Listen to this post!
This is a guide on how to add AI text to speech to a blog, the goal is to have a high quality audio file that can read the text in the blog for us that we generate using an API to automate out all the boring copy/pasting and generating audio files. Once we’ve set it up, it should “just work” and we can add the generation as part of the build process for our blog.
In this example I’ll be using:
- elevenlabs.io to generate text to speech audio files, but alternatives are available.
- Node.js to reach out to the API and generate the audio files.
- Markdown as a text source for the blog, but any text source will do as long as you can strip out the links and code blocks in some way.
- elevenlabs-node to interact with the elevenlabs API.
To get started you’ll need to sign up on elevenlabs.io and get an API key, you can do this for free and get 10000 characters of text to speech generated per month which should be enough to generate a bunch of blog posts, but if you’re in need of more you can subscribe at a discount for your first monthly subscription. Once you get up and running the free tier should suffice after the initial generation of previously created blog posts.
If you have huge blog posts you may need to subscribe as the free tier is only for 10,000 characters, some extra effort will be needed to make it work with large posts e.g splitting them out into multiple files and joining them together afterwards, which I haven’t done as of this post
Once you have your API key put it into your project in a .env file and add that .env file to your .gitignore so you don’t accidentally commit it to your repository.
We’ll need to start by trimming out anything from our markdown file that doesn’t make sense in audio format such as links and code blocks, luckily most other markdown elements are ignored by the text to speech e.g tables, they get read out as you might expect. With pauses included too!
I’ve created a removeMarkdown
function which can be found on this blog’s github repository, your personal needs may be slightly different for your markdown; I forked my version from markdown-to-text on NPM.
Then I’ll read each of my markdown files, again your personal setup may be different. I have a folder called content/blog
which contains all my blog posts, each blog post is inside a folder with an index.md
file inside, I’ll read each of those files and generate an audio file for each one using the elevenlabs API and save that file into the same folder as the markdown file, that way later on we can reference the audio file from the markdown file.
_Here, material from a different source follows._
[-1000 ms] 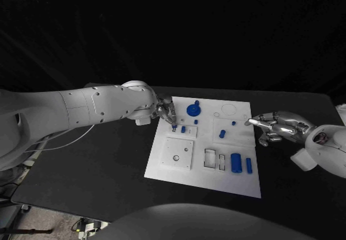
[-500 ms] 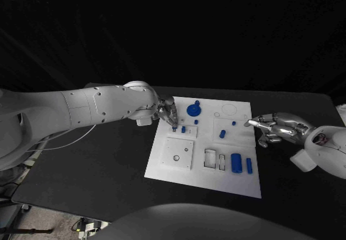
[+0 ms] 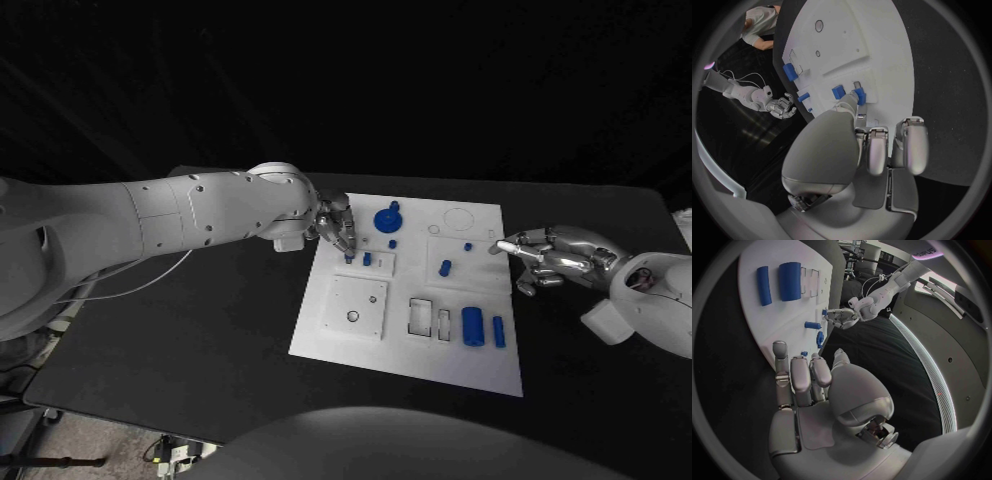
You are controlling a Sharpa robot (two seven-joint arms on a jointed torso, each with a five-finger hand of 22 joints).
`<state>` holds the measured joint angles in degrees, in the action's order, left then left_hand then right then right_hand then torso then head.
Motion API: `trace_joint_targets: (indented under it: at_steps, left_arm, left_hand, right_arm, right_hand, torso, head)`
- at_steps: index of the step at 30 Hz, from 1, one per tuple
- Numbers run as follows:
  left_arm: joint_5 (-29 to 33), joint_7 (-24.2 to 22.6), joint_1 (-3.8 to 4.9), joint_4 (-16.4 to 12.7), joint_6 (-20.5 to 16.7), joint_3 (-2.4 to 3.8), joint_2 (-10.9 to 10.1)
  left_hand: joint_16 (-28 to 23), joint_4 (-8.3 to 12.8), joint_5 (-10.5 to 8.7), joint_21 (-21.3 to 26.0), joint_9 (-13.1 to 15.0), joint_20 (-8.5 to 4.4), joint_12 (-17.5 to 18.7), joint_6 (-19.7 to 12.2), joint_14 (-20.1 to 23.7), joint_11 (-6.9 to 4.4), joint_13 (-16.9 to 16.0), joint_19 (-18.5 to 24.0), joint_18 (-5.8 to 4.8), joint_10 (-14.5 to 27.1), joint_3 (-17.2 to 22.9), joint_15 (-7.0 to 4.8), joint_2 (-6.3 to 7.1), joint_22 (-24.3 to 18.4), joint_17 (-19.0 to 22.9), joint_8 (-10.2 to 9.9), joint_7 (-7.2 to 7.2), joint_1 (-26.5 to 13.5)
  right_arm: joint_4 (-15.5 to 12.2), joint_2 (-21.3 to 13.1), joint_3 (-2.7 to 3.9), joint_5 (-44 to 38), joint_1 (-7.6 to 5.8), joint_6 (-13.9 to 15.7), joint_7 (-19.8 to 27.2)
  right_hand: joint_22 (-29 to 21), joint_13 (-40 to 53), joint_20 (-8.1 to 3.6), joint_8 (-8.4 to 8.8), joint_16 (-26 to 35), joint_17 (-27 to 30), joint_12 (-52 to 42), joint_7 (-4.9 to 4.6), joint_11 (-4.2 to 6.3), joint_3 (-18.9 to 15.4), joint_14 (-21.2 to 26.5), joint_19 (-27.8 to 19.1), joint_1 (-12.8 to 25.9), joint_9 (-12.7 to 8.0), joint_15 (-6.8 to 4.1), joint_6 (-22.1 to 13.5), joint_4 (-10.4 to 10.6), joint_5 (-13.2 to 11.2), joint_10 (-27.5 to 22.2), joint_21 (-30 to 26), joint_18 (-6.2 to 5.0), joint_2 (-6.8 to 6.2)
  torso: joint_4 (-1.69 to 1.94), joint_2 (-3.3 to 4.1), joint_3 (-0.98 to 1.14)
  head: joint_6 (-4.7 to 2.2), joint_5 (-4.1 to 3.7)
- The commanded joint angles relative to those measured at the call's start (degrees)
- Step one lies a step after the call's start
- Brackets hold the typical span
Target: Assemble the parts on the task board
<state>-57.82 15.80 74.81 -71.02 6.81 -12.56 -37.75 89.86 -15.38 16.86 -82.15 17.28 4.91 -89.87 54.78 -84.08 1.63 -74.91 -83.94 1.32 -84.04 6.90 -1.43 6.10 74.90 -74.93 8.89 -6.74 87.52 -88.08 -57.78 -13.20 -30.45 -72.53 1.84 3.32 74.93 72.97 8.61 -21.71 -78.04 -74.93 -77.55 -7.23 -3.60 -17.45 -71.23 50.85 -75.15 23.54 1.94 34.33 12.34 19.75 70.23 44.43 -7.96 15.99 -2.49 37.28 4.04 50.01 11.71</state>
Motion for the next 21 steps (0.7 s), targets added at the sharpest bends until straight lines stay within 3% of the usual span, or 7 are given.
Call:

I recommend when you start testing this that you create a temporary fake post that has a few words instead of a whole blog post, that way you won’t use too much of your free tier while you’re testing.
const ElevenLabs = require("elevenlabs-node")
const voice = new ElevenLabs({
apiKey: process.env.ELEVENLABS_API_KEY, // Your API key from Elevenlabs
voiceId: "P4g0NDvpvGsUdtZSshp1", // A Voice ID from Elevenlabs
})
const blogFoldersPath = path.join(__dirname, "content/blog")
const sleep = ms => {
return new Promise(resolve => setTimeout(resolve, ms))
}
const generateBlogAudio = async () => {
fs.readdir(blogFoldersPath, (err, folderSlugs) => {
if (err) throw err
folderSlugs.forEach((slug) => {
const blogPostPath = path.join(blogFoldersPath, slug)
fs.readdir(blogPostPath, async (err, files) => {
if (files.includes(`${slug}.mp3`)) {
// skip any repeats
return;
}
for (const file of files) {
if (path.extname(file) === ".md") {
fs.readFile(path.join(blogPostPath, file), "utf8", (err, data) => {
if (err) throw err
const plainText = removeMarkdown(data)
voice
.textToSpeech({
// Required Parameters
fileName: `${blogPostPath}/${slug}.mp3`, // The name of your audio file
textInput: plainText.slice(0, 5000), // The text you wish to convert to speech, limit of 5000 characters
// Optional Parameters
stability: 0.5, // The stability for the converted speech
similarityBoost: 0.5, // The similarity boost for the converted speech
})
.then(res => {
console.log(`building mp3 file for ${slug}`)
})
.catch(err => {
console.error(err)
})
})
}
// let's try to avoid any "too many requests" errors
await sleep(20000)
}
})
})
})
}
generateBlogAudio()
Now once this script runs it will call out to the elevenlabs API and generate an audio file for each of your blog posts, you can then reference these audio files in your markdown file, for example in markdown:
#### Listen to this post!
<audio controls="controls">
<source type="audio/mp3" src="./how-to-add-ai-text-to-speech-to-a-blog.mp3"></source>
</audio>
<hr />
And there you have it, text to speech on your blog!